━━━ Extracted material
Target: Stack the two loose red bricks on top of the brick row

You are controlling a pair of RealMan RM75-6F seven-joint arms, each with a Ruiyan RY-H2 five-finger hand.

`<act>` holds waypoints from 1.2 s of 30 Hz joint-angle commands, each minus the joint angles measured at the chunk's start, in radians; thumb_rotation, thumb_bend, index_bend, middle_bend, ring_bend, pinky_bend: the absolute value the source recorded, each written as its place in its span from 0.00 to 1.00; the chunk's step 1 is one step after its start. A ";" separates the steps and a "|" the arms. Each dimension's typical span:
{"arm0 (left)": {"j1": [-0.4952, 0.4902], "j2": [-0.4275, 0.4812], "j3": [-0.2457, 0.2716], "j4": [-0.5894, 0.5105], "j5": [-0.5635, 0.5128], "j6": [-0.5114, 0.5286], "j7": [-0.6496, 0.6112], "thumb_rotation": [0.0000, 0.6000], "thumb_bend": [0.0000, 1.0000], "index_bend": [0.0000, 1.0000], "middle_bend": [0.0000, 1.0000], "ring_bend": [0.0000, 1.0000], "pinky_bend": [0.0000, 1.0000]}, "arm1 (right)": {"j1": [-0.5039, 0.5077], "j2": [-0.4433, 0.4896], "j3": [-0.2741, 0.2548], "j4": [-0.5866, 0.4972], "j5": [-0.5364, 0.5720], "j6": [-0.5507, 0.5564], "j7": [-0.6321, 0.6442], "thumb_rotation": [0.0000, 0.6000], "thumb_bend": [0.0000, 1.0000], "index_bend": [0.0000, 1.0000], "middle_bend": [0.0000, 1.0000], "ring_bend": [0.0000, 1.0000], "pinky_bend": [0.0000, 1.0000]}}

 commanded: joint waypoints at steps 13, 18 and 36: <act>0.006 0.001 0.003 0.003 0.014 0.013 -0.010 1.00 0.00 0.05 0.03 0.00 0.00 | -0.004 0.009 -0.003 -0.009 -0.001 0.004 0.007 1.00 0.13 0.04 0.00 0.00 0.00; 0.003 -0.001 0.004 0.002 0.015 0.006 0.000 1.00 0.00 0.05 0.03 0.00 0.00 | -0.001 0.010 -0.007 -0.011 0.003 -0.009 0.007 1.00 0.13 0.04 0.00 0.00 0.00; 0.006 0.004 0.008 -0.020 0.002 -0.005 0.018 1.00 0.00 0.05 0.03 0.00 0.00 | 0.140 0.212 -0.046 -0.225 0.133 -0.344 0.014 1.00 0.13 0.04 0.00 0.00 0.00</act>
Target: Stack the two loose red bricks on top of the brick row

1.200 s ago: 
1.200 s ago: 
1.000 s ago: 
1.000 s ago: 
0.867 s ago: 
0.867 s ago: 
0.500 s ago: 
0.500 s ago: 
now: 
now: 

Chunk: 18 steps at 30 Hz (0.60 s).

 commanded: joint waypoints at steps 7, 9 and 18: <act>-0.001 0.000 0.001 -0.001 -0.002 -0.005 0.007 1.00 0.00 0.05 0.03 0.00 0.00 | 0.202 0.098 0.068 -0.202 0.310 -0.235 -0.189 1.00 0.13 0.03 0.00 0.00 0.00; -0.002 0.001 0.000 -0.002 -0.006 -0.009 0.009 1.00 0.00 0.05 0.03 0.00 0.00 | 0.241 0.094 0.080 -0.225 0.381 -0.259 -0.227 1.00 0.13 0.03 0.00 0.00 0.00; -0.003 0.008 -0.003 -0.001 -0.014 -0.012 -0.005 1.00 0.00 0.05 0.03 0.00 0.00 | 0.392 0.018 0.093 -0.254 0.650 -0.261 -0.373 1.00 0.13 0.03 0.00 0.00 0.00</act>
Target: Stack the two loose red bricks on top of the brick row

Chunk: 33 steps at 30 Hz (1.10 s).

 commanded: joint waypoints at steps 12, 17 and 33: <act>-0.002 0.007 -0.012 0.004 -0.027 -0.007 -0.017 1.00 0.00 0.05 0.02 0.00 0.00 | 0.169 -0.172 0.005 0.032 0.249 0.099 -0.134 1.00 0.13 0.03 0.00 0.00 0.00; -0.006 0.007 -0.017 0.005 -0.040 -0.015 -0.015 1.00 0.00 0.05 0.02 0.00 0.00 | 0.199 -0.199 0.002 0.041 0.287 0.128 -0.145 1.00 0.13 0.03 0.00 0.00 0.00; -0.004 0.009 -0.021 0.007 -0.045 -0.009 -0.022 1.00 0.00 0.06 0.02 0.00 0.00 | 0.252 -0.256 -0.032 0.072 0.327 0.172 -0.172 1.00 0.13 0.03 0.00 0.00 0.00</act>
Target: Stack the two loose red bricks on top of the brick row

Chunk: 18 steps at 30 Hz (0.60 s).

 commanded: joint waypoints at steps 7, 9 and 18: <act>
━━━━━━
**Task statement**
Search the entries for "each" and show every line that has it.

**Task response**
You are controlling a pair of RealMan RM75-6F seven-joint arms, each with a Ruiyan RY-H2 five-finger hand.
`<act>` holds waypoints from 1.2 s of 30 Hz joint-angle commands, each minus the joint angles measured at the chunk's start, in radians; thumb_rotation, thumb_bend, index_bend, middle_bend, ring_bend, pinky_bend: the absolute value the source recorded, each written as its place in its span from 0.00 to 1.00; the chunk's step 1 is one step after its start. A ";" separates the steps and a "|" the arms. Each dimension's typical span:

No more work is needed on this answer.